From the Guidelines
Complex ovarian cysts do not commonly cause pain, and most simple cysts, regardless of size and menopausal status, are not associated with an increased risk of cancer or significant morbidity. According to a recent study by Gupta et al [@55@], the risk of malignancy in classic “benign”-appearing lesions is < 1% in a cohort of 970 average-risk women. The study also found that the risk of malignancy in benign-appearing lesions on US managed conservatively with 2-year follow-up was 0.3% to 0.4% for malignancy and 0.2% to 0.4% for acute complications such as torsion or cyst rupture [@51@].
Key Points to Consider
- A large body of evidence, including several large recent studies, has shown that simple cysts are not associated with an increased risk of cancer [@35@, @47@, @48@, @49@].
- Invasive serous cystadenocarcinoma is now thought to primarily originate from solid precursors in the fallopian tube and serous tubal intraepithelial carcinoma, further supporting the benignity of simple ovarian cysts [@50@].
- Classic benign lesions, such as endometriomas, hemorrhagic cysts, and dermoids, have characteristic appearances on US and can be safely followed with yearly US, with a low risk of malignant transformation [@52@, @53@, @54@].
- Unilocular cysts, as a whole, in the premenopausal population have a very low risk of malignancy, with a recent meta-analysis by Parazzini et al [@56@] demonstrating a risk of malignancy of 0.6% in 987 unilocular cysts removed surgically in premenopausal women.
Management and Follow-up
- Regular monitoring through ultrasounds and follow-up appointments with a gynecologist is crucial for managing complex ovarian cysts and preventing complications.
- According to the acr appropriateness criteria, US can accurately diagnose benign adnexal lesions, including simple cysts, hemorrhagic cysts, endometriomas, and dermoids, and these lesions can be followed-up with US 1.

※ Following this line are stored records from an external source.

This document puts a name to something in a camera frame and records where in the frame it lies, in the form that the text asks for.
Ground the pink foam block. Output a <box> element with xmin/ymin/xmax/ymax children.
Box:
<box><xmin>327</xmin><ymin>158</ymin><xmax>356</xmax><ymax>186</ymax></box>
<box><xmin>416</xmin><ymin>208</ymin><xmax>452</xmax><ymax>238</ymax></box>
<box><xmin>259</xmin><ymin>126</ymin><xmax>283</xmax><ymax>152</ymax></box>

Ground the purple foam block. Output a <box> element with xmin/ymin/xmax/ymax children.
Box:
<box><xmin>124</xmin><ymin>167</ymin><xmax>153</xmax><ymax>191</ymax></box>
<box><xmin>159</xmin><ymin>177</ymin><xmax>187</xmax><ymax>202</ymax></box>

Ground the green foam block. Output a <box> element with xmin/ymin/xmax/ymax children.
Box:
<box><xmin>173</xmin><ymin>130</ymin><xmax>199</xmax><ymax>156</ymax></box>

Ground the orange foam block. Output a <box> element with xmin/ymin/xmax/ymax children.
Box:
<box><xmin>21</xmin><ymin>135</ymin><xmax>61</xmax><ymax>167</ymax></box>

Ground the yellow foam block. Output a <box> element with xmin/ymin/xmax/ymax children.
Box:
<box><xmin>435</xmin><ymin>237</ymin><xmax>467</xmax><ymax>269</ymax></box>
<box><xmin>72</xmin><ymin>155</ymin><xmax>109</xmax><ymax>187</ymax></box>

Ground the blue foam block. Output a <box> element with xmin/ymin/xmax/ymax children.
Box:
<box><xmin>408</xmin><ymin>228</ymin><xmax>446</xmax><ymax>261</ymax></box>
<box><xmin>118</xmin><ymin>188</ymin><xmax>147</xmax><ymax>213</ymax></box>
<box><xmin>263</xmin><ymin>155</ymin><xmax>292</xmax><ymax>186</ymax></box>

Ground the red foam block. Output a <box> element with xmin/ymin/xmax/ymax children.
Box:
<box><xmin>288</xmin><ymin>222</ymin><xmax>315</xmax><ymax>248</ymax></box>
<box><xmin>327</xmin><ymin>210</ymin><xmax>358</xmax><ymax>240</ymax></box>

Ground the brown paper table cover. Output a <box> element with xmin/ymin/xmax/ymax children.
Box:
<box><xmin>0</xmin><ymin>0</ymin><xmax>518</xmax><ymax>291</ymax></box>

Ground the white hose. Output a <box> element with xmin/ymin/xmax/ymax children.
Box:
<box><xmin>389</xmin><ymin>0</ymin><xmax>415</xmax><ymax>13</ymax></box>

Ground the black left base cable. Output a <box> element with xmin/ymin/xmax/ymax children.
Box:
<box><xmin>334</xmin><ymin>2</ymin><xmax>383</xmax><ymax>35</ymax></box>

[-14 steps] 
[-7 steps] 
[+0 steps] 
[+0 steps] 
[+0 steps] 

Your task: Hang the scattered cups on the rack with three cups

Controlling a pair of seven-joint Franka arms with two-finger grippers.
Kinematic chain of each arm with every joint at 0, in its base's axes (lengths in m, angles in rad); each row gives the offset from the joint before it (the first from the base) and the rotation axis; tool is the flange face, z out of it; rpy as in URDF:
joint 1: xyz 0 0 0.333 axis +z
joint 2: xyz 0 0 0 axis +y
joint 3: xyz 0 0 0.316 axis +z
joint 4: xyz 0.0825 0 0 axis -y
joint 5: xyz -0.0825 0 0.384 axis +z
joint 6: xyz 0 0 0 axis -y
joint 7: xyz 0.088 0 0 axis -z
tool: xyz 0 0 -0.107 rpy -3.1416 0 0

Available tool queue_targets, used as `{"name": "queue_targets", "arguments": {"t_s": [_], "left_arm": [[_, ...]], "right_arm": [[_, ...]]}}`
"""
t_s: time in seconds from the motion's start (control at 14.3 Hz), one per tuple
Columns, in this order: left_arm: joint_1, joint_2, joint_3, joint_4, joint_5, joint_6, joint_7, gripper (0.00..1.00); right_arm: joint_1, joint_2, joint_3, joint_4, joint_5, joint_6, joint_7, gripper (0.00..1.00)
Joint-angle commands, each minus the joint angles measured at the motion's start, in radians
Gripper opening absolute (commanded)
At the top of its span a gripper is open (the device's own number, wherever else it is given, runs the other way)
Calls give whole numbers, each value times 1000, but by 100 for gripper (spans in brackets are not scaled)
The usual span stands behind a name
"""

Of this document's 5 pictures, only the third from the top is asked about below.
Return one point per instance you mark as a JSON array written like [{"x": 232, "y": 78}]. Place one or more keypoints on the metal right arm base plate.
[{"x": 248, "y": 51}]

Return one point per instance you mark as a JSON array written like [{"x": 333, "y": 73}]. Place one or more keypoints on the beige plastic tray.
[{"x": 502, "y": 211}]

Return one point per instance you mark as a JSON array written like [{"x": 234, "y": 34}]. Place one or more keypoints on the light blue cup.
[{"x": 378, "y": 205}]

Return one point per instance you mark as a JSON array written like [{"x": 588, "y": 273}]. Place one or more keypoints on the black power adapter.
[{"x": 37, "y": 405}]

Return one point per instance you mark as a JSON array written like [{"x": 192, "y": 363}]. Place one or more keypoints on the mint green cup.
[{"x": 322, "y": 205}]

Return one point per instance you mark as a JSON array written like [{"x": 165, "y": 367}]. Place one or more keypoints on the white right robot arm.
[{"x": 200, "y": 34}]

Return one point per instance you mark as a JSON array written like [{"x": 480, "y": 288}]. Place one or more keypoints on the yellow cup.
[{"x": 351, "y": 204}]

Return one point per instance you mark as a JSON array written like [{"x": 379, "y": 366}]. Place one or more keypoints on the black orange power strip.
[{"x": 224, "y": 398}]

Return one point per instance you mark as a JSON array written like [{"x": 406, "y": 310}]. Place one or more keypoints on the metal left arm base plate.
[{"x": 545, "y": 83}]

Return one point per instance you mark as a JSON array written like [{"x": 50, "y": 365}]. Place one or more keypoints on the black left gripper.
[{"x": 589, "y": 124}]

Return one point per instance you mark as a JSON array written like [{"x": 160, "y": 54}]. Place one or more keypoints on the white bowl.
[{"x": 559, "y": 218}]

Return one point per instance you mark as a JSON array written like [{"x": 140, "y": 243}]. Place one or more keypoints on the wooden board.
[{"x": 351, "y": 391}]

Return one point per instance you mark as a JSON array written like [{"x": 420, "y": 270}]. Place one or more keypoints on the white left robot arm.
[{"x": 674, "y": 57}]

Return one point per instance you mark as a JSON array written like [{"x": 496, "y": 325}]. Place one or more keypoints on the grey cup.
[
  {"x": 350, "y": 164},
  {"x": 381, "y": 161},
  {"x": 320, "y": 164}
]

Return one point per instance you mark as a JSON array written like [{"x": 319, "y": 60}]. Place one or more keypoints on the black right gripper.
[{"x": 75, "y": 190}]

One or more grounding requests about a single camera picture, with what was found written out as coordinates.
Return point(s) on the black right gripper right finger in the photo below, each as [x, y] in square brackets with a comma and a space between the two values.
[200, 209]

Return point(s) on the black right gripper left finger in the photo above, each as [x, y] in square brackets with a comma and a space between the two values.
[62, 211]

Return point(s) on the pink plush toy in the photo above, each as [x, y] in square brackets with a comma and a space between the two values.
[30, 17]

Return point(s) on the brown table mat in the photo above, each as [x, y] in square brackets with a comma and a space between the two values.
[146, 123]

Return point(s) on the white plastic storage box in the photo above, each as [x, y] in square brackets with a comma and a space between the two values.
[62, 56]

- The rationale for follow-up of simple cysts is based on a potential risk of mischaracterization of larger cysts and potential clinical value of size monitoring growth rates of larger cysts, which may reflect benign neoplasms and warrant clinical follow-up along with a very small predisposition for torsion or rupture [@51@].
From the Research
Ovarian Complex Cysts and Pain
- Ovarian cysts can be asymptomatic, but presenting symptoms include pelvic pain, pressure symptoms, and discomfort, as well as menstrual disturbance 2.
- Complex ovarian cysts can lead to problems even after regression in the postnatal period and may require operative intervention sooner or later 3.
- The common gynaecological causes of acute pelvic pain include ruptured ectopic pregnancy, haemorrhagic corpus luteal cyst, or torsion of an ovarian cyst, which can be associated with complex ovarian cysts 4.
Characteristics of Ovarian Cysts
- Ovarian cysts occur more often in premenopausal than postmenopausal women, and most of these cysts will be benign, with the risk of malignancy increasing with age 2.
- Simple ovarian cysts appear to be stable or resolve by the next annual examination, and can be managed conservatively 5.
- Complex ovarian cysts, on the other hand, may be more likely to cause symptoms such as pain, and may require surgical intervention 3, 6.
Management of Ovarian Cysts
- The management of ovarian cysts depends on various factors, including the size and nature of the cyst, as well as the patient's age and symptoms 2, 5.
- Simple cysts found on ultrasound may be safely followed without intervention, even in postmenopausal women, while complex cysts may require surgical intervention 5.
- The American College of Obstetricians and Gynecologists (ACOG) recommends that simple cysts be managed conservatively, with follow-up ultrasound and CA-125 testing as needed 5.